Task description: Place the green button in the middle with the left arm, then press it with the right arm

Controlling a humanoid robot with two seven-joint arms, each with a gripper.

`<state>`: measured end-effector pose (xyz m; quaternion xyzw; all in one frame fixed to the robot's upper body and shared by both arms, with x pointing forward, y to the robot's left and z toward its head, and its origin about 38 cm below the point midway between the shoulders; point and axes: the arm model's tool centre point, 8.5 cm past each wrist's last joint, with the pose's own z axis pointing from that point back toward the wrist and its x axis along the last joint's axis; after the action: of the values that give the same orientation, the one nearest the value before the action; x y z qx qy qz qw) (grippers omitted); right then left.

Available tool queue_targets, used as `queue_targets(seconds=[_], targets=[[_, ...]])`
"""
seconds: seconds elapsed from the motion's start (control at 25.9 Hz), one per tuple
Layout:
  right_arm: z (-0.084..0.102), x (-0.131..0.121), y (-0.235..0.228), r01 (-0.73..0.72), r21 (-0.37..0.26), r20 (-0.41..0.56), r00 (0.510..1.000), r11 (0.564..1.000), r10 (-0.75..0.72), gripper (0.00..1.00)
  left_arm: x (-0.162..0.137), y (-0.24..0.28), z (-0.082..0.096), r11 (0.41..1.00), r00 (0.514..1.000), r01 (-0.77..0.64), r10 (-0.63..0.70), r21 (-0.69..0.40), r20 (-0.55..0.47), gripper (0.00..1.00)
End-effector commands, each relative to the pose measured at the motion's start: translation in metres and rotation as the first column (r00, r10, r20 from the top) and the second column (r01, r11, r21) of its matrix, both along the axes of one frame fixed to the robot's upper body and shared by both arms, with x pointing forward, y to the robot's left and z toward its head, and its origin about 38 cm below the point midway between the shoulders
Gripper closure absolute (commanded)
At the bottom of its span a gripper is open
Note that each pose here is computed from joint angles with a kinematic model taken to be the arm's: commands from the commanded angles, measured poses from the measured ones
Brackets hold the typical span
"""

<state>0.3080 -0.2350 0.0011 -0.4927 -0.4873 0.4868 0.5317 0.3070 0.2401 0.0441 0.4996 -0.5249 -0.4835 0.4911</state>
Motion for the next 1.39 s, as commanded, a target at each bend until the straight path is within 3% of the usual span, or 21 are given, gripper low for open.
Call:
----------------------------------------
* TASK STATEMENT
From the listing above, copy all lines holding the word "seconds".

* ANSWER SECTION
Available tool queue_targets, used as `queue_targets(seconds=[_], targets=[[_, ...]])`
seconds: seconds elapsed from the motion's start (control at 25.9 Hz), one per tuple

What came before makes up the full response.